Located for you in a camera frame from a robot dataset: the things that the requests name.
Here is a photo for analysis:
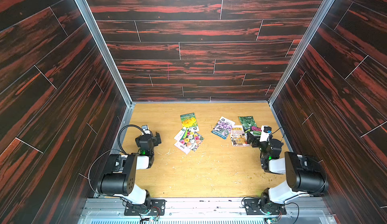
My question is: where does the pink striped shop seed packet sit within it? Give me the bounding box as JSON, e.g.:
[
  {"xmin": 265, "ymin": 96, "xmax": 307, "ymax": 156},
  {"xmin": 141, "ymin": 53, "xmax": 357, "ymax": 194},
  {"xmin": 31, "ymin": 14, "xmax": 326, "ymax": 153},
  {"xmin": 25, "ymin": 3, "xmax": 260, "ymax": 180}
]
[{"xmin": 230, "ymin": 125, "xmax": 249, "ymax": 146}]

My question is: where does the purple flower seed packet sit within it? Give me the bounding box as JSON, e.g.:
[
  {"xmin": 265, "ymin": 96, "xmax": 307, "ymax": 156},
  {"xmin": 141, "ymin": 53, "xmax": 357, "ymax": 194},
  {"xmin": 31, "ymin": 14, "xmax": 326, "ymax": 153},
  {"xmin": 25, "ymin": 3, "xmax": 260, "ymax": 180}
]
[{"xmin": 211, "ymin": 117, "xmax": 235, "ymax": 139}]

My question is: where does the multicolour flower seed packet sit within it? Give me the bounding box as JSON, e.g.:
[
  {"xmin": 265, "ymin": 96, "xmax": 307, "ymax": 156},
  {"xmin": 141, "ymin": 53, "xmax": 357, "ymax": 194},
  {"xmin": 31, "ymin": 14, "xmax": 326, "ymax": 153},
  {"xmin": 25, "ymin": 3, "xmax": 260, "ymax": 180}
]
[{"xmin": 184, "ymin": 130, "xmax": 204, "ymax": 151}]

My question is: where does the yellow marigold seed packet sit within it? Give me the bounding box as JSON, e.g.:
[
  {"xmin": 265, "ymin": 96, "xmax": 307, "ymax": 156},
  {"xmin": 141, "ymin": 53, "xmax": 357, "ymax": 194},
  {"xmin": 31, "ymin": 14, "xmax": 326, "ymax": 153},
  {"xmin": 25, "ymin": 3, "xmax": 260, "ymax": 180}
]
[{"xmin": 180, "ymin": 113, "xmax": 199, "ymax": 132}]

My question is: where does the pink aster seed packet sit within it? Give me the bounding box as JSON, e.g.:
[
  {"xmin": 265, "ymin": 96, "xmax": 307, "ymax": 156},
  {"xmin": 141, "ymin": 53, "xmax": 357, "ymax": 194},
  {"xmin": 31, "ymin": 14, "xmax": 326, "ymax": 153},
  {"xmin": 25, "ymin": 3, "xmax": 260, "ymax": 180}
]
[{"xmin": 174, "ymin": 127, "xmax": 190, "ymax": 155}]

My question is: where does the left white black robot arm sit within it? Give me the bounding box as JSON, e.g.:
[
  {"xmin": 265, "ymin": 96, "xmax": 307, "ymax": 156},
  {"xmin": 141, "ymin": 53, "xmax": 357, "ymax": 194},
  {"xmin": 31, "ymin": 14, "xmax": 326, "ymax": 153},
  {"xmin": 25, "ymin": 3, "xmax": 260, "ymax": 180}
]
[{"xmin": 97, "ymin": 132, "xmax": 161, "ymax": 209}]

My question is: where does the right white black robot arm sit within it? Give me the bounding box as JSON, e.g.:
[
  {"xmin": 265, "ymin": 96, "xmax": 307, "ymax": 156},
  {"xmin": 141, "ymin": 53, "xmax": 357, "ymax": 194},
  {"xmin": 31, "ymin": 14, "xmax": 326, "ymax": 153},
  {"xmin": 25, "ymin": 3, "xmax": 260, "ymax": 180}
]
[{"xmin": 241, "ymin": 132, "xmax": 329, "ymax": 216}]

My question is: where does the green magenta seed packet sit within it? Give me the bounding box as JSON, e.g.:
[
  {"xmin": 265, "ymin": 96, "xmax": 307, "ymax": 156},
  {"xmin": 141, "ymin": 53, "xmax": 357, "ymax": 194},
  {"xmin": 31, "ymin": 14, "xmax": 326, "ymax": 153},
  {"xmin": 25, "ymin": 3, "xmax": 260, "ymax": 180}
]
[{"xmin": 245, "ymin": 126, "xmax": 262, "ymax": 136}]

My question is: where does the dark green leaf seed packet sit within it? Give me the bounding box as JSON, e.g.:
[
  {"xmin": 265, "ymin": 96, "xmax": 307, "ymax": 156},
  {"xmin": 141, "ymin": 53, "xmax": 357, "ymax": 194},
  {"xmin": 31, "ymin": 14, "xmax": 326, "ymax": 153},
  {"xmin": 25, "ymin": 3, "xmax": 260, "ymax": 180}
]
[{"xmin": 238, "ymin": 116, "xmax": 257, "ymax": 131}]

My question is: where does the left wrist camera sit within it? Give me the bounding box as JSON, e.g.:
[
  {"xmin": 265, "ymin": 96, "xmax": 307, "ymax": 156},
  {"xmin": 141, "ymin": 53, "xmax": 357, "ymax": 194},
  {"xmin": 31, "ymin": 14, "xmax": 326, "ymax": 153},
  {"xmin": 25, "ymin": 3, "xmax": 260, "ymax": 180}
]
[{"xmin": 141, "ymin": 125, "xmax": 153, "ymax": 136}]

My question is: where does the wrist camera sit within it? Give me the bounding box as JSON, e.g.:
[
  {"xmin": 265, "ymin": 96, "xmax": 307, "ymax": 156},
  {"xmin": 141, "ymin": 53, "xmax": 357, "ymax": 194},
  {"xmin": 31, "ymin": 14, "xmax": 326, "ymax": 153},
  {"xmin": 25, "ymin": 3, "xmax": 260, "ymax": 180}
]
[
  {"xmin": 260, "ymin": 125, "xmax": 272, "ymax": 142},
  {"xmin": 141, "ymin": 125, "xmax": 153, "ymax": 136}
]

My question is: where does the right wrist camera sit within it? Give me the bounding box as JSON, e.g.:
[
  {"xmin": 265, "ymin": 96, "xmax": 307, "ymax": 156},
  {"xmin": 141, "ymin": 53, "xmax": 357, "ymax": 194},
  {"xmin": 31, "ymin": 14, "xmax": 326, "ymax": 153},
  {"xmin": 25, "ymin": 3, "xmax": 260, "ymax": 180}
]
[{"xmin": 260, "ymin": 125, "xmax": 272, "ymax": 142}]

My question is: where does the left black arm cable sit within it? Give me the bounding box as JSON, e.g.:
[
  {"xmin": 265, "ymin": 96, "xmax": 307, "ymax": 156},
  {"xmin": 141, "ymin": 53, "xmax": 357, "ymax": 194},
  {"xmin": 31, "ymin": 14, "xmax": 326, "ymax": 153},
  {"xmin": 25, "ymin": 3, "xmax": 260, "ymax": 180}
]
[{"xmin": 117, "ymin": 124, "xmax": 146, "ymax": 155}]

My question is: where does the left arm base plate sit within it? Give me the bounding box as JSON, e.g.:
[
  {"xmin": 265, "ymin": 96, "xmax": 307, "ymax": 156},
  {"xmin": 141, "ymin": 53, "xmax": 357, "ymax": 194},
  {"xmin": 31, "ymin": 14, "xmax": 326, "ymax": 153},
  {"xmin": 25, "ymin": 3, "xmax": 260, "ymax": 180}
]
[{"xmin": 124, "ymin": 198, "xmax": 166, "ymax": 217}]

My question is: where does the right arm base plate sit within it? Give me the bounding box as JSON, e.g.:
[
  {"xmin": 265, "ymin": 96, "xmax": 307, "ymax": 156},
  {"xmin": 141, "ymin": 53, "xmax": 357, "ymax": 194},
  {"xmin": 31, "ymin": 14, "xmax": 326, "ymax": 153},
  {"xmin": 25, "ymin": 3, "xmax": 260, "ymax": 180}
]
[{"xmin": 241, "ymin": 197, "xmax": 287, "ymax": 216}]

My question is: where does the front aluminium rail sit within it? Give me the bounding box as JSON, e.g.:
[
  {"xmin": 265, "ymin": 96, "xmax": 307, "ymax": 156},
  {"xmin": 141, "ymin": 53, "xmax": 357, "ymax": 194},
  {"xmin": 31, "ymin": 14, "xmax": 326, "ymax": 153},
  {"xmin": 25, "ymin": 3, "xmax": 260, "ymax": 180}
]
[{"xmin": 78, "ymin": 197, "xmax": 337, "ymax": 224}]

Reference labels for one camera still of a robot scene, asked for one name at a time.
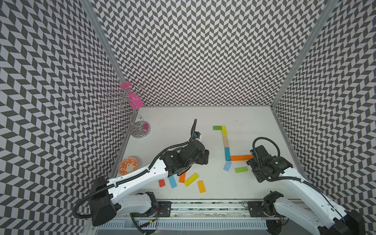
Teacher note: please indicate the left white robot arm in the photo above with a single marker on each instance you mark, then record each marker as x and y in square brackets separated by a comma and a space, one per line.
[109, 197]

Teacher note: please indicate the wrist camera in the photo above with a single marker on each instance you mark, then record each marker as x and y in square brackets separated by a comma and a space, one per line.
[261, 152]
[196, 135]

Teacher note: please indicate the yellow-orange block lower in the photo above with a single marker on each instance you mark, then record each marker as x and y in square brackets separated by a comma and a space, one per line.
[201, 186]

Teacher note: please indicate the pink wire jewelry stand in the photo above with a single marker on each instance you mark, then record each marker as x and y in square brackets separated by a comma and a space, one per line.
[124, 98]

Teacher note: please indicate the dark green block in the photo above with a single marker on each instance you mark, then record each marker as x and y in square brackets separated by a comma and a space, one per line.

---

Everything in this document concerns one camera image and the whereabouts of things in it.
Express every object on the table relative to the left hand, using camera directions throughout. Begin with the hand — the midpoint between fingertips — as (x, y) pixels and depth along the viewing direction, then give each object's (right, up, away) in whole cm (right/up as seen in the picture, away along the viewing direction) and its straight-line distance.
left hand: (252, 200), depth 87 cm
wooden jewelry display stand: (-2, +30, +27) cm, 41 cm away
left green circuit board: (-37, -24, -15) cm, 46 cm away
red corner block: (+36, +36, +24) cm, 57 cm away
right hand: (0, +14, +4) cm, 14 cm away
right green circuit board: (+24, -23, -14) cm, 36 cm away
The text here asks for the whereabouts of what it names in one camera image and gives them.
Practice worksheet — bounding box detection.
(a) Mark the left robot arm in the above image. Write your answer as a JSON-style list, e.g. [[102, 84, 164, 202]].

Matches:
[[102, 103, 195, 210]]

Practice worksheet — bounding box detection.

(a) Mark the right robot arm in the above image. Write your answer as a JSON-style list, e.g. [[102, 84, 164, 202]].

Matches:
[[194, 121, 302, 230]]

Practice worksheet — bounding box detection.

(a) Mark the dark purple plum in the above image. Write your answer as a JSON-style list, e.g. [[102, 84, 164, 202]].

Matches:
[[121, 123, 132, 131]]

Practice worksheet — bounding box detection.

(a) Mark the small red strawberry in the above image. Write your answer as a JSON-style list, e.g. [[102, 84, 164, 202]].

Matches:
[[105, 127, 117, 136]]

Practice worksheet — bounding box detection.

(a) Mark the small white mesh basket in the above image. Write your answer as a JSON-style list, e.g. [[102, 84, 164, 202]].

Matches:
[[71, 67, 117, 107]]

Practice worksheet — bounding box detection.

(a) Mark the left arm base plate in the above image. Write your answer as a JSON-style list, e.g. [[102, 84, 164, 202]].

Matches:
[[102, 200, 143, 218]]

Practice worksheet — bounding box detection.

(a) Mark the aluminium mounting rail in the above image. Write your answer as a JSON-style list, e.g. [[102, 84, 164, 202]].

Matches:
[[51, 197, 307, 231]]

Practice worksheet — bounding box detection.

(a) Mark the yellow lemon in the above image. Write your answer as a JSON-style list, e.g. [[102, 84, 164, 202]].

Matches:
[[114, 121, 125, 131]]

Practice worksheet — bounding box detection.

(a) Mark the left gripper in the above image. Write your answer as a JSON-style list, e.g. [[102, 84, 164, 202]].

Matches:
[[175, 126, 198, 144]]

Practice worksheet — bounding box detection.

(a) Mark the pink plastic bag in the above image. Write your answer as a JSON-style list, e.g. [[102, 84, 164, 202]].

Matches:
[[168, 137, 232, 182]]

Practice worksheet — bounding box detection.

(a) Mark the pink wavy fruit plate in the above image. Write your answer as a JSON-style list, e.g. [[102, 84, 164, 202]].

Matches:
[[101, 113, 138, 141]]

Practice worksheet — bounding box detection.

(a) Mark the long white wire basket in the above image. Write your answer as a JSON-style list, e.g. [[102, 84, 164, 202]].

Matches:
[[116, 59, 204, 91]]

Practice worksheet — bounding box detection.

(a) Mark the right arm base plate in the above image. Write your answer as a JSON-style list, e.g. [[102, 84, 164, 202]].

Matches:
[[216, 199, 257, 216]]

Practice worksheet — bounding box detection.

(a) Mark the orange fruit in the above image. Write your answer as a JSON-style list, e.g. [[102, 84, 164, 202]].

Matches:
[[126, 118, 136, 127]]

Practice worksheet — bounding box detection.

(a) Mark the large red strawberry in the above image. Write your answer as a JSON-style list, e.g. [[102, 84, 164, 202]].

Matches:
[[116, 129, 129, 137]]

» Task directions: Copy every line where the word "board" is present in the entries above.

» Solution:
left green circuit board: (-37, -24, -15) cm, 46 cm away
right green circuit board: (+24, -23, -14) cm, 36 cm away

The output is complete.